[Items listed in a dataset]
▽

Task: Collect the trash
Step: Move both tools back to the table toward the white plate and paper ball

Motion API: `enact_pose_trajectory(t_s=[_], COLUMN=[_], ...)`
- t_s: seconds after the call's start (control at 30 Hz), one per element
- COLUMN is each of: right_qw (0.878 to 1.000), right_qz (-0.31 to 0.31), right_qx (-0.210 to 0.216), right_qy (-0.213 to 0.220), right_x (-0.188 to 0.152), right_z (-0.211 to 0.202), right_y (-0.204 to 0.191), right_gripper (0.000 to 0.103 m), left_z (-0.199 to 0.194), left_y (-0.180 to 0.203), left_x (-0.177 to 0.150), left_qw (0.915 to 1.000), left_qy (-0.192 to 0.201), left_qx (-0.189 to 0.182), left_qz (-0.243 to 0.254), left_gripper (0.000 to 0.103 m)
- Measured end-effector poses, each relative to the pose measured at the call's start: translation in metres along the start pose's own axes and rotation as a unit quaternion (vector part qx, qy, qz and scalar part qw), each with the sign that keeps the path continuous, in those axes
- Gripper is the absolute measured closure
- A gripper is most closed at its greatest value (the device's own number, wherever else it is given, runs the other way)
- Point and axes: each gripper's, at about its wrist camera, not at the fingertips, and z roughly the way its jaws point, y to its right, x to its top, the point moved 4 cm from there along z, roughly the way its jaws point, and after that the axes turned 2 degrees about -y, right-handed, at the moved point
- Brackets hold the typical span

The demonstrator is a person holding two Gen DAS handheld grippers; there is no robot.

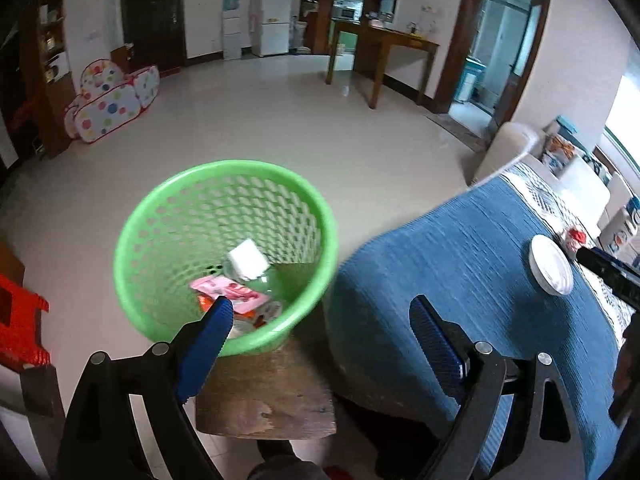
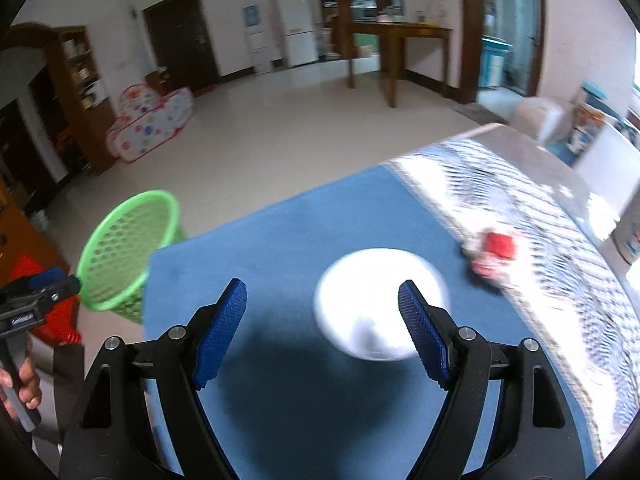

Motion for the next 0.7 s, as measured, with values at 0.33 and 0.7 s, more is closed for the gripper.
enact_pose_trajectory(t_s=[0.33, 0.7], right_qw=[0.997, 0.996], right_qz=[0.057, 0.067], right_qx=[-0.055, -0.059], right_qy=[-0.001, -0.024], right_x=[0.002, 0.013], right_z=[0.008, 0.04], right_y=[0.09, 0.12], right_gripper=[0.025, 0.028], left_z=[0.015, 0.035], left_y=[0.064, 0.12], left_x=[0.003, 0.012], left_qw=[0.9988, 0.996], left_qy=[-0.016, -0.032], left_qx=[-0.028, -0.047], left_qz=[0.037, 0.068], left_gripper=[0.017, 0.017])
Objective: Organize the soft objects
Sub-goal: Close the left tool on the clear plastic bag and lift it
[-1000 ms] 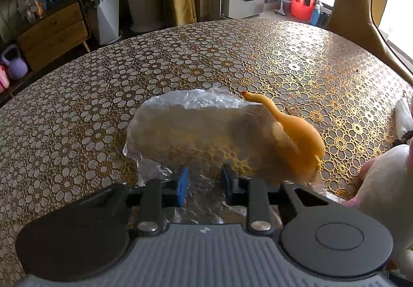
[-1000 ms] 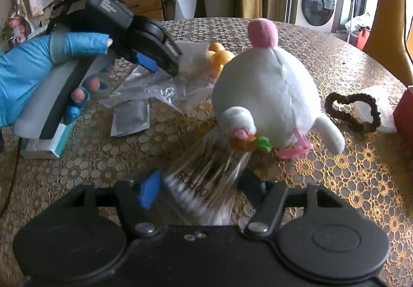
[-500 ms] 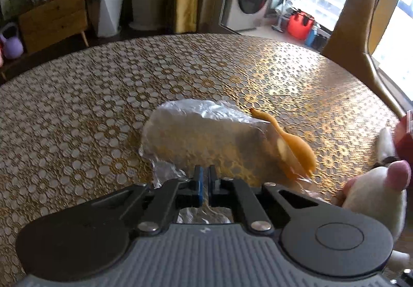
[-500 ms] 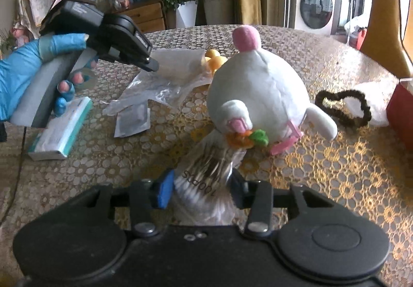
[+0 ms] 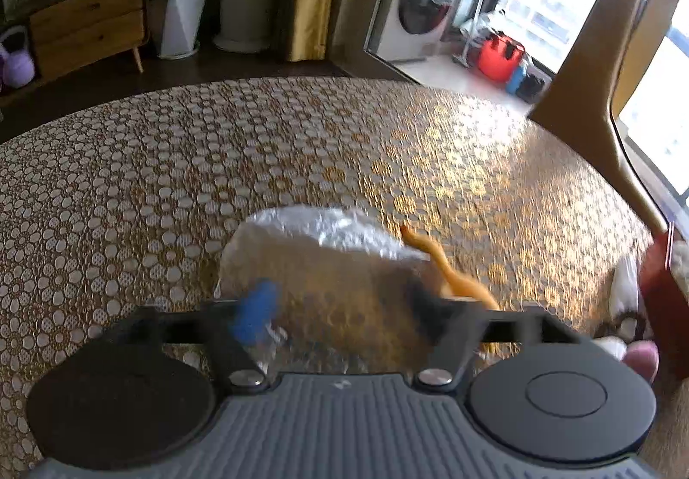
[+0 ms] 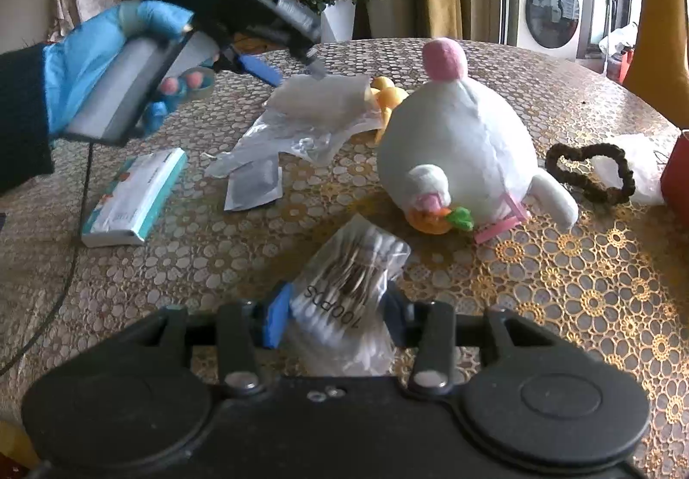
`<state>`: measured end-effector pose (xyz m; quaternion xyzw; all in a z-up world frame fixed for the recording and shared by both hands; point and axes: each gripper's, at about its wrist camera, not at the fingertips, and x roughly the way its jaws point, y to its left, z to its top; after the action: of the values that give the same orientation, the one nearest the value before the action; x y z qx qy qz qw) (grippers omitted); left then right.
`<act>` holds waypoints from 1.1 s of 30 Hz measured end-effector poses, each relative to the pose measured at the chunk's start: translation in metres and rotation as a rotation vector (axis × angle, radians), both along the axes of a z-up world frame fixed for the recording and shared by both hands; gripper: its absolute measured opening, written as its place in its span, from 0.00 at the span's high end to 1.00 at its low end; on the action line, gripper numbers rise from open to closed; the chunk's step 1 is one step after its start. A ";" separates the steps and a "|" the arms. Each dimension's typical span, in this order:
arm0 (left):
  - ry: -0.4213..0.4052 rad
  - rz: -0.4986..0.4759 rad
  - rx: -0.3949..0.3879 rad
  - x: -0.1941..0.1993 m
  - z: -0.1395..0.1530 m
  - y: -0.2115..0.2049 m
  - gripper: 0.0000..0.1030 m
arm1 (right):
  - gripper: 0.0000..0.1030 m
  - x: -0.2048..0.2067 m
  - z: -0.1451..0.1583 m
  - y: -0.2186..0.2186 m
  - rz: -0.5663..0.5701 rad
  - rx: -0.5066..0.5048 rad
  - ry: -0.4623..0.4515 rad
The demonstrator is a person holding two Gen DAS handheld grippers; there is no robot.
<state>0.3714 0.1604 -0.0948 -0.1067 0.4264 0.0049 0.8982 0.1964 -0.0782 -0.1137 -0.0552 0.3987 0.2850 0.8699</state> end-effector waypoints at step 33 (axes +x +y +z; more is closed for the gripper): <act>0.066 0.195 -0.088 0.063 -0.037 -0.013 0.90 | 0.57 0.007 -0.003 -0.008 0.007 0.052 0.045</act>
<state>0.4344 0.1472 -0.1320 -0.1869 0.4433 0.0769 0.8733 0.2035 -0.0859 -0.1168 -0.0273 0.4104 0.2994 0.8609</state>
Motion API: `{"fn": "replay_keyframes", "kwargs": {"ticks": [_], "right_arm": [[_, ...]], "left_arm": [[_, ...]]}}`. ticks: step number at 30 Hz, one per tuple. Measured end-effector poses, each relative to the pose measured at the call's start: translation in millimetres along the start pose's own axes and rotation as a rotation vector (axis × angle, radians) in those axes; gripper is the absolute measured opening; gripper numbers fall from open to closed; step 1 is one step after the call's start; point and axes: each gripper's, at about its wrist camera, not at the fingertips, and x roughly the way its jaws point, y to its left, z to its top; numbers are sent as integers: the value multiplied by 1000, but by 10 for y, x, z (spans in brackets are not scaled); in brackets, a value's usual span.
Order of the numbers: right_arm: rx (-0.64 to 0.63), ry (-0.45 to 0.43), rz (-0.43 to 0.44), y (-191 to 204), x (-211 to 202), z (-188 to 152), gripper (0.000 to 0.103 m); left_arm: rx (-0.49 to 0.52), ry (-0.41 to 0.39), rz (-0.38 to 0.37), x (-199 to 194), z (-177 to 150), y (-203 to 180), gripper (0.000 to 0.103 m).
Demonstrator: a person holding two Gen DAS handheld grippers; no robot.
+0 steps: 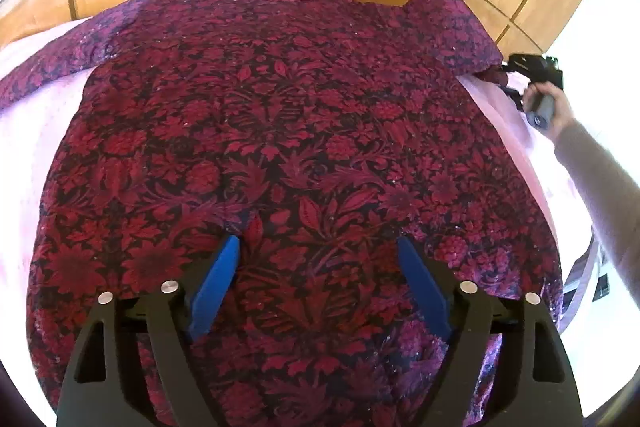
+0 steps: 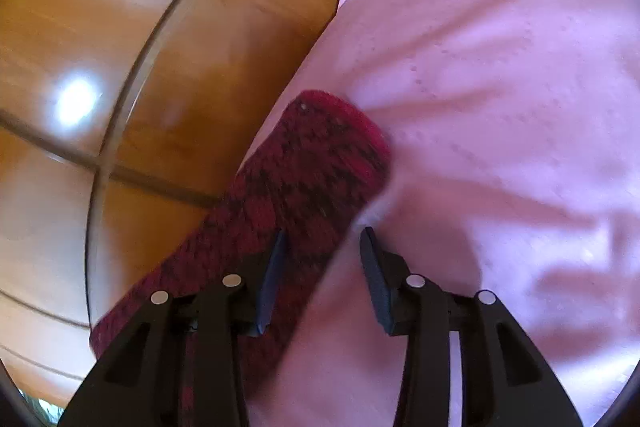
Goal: Fold small clothes
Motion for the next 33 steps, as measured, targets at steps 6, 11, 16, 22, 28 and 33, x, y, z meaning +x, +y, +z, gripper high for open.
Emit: {"fn": "replay_keyframes", "kwargs": {"ticks": [6, 11, 16, 22, 28, 33], "right_arm": [[-307, -108, -207, 412, -382, 28, 10], [-379, -295, -333, 280, -1108, 61, 9], [-321, -235, -482, -351, -1028, 56, 8], [-249, -206, -471, -565, -907, -78, 15], [-383, -136, -283, -131, -1402, -474, 49], [-594, 152, 23, 297, -1568, -1504, 49]], "left_arm": [[6, -1, -4, 21, 4, -16, 85], [-2, -4, -26, 16, 23, 9, 85], [-16, -10, -44, -17, 24, 60, 85], [-61, -45, -31, -278, 54, 274, 85], [-177, -168, 102, -798, 6, 911, 85], [-267, -168, 194, -992, -145, 1395, 85]]}}
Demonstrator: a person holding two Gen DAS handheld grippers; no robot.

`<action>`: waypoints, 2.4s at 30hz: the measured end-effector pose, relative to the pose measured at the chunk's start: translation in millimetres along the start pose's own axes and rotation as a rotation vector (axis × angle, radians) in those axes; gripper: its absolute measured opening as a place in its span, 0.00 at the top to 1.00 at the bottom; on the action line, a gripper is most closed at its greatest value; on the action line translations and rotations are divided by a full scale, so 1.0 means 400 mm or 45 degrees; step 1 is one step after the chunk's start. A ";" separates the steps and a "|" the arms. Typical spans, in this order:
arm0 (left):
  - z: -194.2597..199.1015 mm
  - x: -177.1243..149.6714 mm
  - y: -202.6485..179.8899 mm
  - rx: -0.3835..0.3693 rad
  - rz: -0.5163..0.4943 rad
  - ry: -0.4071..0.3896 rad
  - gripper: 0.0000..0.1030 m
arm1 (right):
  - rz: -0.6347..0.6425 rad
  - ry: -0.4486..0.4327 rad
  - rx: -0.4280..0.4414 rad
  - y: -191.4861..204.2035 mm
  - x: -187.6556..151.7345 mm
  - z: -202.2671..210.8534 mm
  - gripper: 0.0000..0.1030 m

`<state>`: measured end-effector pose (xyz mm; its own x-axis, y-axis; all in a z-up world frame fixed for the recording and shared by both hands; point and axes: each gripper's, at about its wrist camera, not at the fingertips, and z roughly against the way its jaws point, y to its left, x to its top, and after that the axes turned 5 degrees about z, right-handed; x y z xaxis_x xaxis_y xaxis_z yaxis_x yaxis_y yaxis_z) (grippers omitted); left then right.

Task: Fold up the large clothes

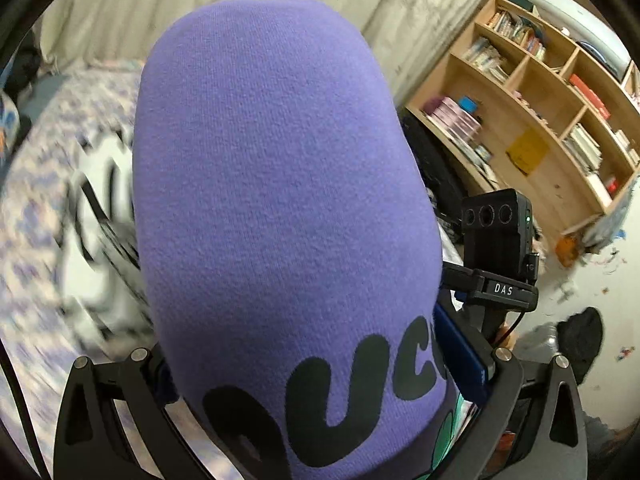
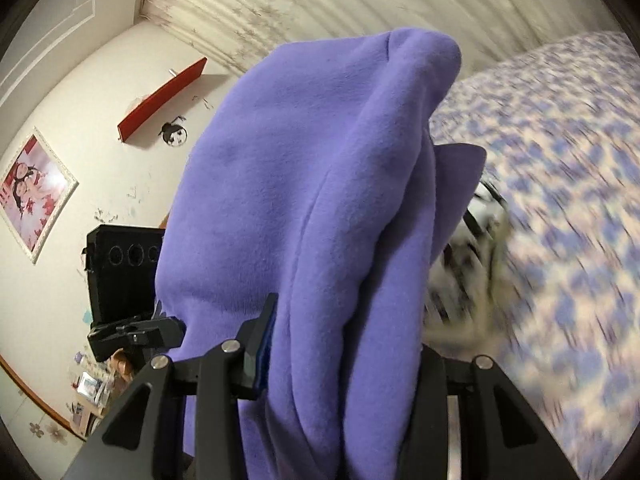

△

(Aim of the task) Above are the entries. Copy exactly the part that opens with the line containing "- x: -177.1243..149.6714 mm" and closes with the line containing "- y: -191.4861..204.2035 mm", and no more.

(Exercise result)
  - x: -177.1243..149.6714 mm
  - y: -202.6485..179.8899 mm
  - rx: -0.3835..0.3693 rad
  - rz: -0.5163..0.4943 rad
  - ry: -0.4071..0.3896 rad
  - gripper: 0.0000..0.1030 m
arm1 (right):
  - rz: -0.6347..0.6425 rad
  - ry: -0.4486..0.4327 rad
  - rx: -0.4280..0.4414 rad
  - y: -191.4861..204.2035 mm

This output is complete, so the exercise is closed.